A lo largo de estos años, no he podido evitar la comparación: las pomposas ceremonias de recepción de los primeros turistas que se celebran en Salta se parecen cada vez más a la llegada del avión a la hospitalaria Isla de la Fantasía, en donde, a pie de pista, esperaban, siempre sonrientes y solícitos, el señor Rourke y su inseparable amigo Tatoo. Coronas de flores hawaiianas, pétalos de rosa cayendo del cielo, frutas tropicales, vestimentas exóticas, incluidos los inmaculados trajes blancos de los protagonistas de la célebre serie de televisión.
No está empíricamente demostrado que las faraónicas recepciones a los primeros turistas de la temporada sean capaces de aumentar o mejorar nuestro turismo, ni que los agasajados relacionen inmediatamente los aspavientos oficiales con la hospitalidad lugareña.
Tal vez no sean inútiles del todo, porque si las miramos mejor, este tipo de exhibiciones aumentan la visibilidad de Salta. Pero, en la práctica, solo sirven para que los funcionarios de turno exterioricen frente a la parroquia doméstica su preocupación y su dedicación al turismo y al cuidado de los turistas.
Hasta cierto punto, estas ceremonias -que incluyen regalos, escoltas motorizadas o montadas y desayunos con empresarios del sector turístico- tienen un ligero matiz tercermundista y vulgar. Convendría hacerles algunos retoques estéticos para evitar que la sobreactuación oficial arruine el buen gusto.

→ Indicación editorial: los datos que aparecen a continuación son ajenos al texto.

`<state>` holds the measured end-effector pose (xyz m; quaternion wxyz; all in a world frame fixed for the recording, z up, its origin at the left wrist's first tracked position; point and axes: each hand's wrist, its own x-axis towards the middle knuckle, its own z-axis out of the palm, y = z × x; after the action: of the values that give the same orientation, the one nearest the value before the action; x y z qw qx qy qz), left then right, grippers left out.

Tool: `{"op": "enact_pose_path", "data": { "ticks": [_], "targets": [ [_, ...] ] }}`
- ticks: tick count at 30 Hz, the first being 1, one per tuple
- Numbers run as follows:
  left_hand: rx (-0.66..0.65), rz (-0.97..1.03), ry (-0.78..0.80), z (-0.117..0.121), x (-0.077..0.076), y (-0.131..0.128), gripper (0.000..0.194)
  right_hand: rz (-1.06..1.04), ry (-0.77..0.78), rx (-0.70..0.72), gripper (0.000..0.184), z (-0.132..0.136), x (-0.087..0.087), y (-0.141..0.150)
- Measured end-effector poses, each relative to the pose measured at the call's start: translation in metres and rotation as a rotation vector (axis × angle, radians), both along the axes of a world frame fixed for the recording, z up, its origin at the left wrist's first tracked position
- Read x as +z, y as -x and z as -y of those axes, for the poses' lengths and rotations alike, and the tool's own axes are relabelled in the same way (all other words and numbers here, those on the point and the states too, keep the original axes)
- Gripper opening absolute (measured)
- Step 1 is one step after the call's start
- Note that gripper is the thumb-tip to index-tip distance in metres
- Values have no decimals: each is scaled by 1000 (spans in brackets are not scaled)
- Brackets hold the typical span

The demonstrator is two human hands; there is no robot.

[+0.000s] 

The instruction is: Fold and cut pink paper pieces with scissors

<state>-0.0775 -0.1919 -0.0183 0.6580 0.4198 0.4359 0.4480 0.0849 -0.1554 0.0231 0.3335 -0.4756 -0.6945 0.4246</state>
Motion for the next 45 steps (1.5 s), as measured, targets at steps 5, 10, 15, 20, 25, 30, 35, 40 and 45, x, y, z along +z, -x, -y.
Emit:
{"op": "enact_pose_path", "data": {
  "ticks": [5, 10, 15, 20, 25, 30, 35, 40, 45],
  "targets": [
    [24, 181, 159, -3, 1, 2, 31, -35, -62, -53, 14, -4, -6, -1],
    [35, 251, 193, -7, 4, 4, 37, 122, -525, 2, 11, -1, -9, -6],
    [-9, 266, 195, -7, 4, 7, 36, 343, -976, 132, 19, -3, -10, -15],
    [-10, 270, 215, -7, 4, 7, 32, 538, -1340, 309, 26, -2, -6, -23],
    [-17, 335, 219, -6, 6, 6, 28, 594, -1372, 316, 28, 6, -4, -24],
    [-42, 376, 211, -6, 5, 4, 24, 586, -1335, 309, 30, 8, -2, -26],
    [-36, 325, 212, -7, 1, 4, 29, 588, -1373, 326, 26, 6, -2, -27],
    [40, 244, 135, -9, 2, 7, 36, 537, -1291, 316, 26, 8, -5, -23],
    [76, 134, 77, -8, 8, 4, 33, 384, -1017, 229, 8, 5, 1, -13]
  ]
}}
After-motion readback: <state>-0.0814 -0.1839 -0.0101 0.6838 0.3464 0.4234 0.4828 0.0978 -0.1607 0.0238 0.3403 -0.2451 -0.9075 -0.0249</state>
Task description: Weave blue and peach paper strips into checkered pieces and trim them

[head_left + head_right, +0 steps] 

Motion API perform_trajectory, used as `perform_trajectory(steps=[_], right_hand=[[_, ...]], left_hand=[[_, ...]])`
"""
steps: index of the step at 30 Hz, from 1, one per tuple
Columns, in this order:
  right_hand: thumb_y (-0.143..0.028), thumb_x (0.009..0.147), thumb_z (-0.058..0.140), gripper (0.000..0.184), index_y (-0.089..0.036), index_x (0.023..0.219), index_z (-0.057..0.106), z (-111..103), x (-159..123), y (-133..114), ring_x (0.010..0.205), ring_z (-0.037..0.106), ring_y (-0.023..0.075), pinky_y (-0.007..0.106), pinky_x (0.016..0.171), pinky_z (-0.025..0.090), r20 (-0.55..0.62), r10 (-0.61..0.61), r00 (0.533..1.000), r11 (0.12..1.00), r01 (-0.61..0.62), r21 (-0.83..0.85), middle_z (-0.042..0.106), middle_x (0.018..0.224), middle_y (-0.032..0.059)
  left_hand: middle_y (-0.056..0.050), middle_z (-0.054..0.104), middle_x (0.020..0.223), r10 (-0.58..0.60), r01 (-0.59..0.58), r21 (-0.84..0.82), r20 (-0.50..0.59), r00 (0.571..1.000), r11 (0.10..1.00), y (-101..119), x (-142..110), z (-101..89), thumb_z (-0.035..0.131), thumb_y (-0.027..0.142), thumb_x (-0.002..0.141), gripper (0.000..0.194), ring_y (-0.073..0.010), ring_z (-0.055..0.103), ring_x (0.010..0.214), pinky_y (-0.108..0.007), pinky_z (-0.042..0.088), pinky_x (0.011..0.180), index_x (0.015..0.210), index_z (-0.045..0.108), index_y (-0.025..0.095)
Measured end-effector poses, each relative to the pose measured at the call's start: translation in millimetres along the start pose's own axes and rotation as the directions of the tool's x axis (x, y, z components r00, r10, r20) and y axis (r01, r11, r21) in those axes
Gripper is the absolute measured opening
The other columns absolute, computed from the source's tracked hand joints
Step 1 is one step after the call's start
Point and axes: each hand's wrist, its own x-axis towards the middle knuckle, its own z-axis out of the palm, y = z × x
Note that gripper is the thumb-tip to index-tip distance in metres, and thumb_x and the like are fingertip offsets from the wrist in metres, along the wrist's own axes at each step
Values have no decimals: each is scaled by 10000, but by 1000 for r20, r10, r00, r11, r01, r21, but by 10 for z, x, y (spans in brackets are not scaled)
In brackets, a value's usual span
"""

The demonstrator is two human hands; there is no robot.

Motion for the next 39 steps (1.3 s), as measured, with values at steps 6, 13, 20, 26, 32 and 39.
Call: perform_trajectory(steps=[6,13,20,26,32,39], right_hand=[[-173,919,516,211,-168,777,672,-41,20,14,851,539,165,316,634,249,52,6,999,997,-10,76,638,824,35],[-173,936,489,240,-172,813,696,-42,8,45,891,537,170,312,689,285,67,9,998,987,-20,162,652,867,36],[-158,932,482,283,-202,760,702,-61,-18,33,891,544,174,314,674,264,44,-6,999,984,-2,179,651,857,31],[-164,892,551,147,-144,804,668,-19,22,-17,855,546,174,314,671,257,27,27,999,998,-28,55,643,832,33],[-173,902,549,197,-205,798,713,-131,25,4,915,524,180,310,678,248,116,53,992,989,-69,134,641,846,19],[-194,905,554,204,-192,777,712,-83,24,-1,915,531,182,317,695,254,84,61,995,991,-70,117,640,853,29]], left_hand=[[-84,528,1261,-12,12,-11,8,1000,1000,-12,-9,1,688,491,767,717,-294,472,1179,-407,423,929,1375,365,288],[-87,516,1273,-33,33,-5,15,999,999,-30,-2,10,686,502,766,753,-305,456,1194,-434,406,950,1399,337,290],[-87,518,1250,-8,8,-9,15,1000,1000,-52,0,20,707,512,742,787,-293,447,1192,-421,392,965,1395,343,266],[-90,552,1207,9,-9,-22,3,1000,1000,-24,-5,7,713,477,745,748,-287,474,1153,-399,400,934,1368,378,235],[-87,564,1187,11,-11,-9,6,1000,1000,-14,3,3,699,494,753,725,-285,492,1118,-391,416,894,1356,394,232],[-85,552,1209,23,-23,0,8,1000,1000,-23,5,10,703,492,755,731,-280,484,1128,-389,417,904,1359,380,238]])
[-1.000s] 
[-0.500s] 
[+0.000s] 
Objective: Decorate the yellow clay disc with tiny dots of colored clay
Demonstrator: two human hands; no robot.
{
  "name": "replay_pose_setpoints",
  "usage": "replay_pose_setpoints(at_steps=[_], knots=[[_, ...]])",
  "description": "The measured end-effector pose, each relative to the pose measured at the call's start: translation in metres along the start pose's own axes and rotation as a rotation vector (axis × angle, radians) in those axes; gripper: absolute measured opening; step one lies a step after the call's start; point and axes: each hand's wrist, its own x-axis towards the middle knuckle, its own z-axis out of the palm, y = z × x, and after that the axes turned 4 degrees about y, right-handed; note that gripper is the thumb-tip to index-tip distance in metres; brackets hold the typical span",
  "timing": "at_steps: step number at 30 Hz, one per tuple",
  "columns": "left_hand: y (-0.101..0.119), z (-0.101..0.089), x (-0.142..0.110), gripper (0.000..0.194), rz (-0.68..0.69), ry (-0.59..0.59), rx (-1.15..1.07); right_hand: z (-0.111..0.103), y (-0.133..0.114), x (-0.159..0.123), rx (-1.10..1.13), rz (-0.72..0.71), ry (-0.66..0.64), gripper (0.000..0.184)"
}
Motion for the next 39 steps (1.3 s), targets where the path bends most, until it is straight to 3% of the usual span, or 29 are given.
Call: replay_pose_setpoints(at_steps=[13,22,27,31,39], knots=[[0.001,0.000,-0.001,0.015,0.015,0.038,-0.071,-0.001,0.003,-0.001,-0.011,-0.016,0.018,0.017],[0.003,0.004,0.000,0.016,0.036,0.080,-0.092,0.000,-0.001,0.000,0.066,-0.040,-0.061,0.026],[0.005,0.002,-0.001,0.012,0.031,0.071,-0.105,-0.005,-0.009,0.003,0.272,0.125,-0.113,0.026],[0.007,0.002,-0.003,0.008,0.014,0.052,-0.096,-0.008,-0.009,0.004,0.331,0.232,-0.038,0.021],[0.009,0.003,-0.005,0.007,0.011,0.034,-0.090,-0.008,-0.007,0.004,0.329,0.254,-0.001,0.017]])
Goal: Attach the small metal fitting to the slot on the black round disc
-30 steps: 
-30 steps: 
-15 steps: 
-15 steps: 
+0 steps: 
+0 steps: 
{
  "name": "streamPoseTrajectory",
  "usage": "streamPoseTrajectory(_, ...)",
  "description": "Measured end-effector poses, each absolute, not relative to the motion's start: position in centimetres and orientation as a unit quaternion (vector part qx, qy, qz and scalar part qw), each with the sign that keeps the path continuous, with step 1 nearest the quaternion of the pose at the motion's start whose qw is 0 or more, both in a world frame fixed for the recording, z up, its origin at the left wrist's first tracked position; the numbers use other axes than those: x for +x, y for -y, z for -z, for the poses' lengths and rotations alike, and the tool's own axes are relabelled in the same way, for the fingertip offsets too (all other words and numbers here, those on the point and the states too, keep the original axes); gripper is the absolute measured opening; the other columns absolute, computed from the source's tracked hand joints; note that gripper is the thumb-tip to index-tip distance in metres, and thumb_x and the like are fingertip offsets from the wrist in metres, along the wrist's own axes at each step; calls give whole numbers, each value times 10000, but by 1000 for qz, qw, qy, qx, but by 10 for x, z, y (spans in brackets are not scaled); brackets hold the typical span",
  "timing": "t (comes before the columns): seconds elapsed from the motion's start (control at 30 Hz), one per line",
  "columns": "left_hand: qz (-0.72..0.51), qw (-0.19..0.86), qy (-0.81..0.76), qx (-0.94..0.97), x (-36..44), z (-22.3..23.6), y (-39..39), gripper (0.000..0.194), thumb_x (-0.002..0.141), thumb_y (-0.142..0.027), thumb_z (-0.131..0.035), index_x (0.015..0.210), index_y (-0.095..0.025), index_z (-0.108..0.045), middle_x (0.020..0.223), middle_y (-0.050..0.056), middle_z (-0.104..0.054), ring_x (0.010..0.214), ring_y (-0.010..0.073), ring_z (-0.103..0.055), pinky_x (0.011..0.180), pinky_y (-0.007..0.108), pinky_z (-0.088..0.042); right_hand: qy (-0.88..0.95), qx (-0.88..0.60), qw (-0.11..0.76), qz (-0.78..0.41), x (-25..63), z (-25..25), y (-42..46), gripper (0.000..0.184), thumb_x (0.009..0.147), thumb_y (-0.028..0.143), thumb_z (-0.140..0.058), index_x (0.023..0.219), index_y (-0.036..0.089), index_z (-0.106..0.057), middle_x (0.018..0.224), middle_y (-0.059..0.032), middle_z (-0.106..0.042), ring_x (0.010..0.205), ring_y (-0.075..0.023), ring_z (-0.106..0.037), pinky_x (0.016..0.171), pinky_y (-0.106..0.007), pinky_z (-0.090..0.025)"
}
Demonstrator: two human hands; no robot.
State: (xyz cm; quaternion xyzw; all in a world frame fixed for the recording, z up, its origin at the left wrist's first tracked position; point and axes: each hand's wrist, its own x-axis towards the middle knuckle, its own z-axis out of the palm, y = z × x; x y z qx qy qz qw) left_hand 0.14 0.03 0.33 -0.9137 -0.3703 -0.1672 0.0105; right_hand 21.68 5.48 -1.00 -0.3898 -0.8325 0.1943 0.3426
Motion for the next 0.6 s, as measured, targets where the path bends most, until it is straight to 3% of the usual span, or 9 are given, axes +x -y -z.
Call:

En pocos países del mundo los primeros turistas son escoltados hasta sus hoteles por un escuadrón a caballo liderado por la propia Ministra de Justicia del lugar, disfrazada de gaucho. Esto no solo es una exageración sino también un detalle de mal gusto.
En ocasiones también es incomprensible la presencia en estas ceremonias de obispos y sacerdotes prestos a rociar con agua bendita a los recién llegados. Hay que tener en cuenta que no todos los turistas que llegan aquí buscan experiencias místicas en la falda de los cerros; algunos solo vienen a ver a nuestros más fornidos travestis. Hay que respetar a todos por igual.
Debemos comprender que "tratar bien" a los turistas no solo consiste en regalarles bombones de cayote con nuez en el peaje de Aunor ni colocarles un poncho de llama con 35 grados de calor. Para empezar, hay que proporcionarles buenos alojamientos, con buenos precios y servicios de calidad aceptable, y no aprovecharse de ellos cobrándoles lo que las cosas no valen, dándoles gato por liebre y obligándoles a consumir servicios de ínfima calidad, incluidos algunos espectáculos folklóricos.
Y para terminar, debemos esmerarnos en su seguridad, en sus desplazamientos, en sus transacciones, en sus bienes y en sus personas.
No todos los turistas que llegan a un lugar desean estar siempre rodeados de hospitalarios lugareños; muchas veces, las atenciones y la exageración del carácter servicial ahuyenta a los visitantes, sobre todo aquellos que no están acostumbrados a que en un lugar extraño se los trate con desusada familiaridad.
Si, por la razón que sea, seguimos empeñados en imitar a la Isla de la Fantasía, por lo menos hagamos el esfuerzo de que el turista sienta que ha llegado a un lugar en el que podrá cumplir sus fantasías, sin importar su índole. Para ello, en vez de los regalos y las escoltas amazonas, propongo que para las próximas ediciones el secretario municipal de turismo se vista completamente de blanco y pronuncie una sola frase: "My dear guests, I am Mr. Antonelli, your host. Welcome to Fantasy Island."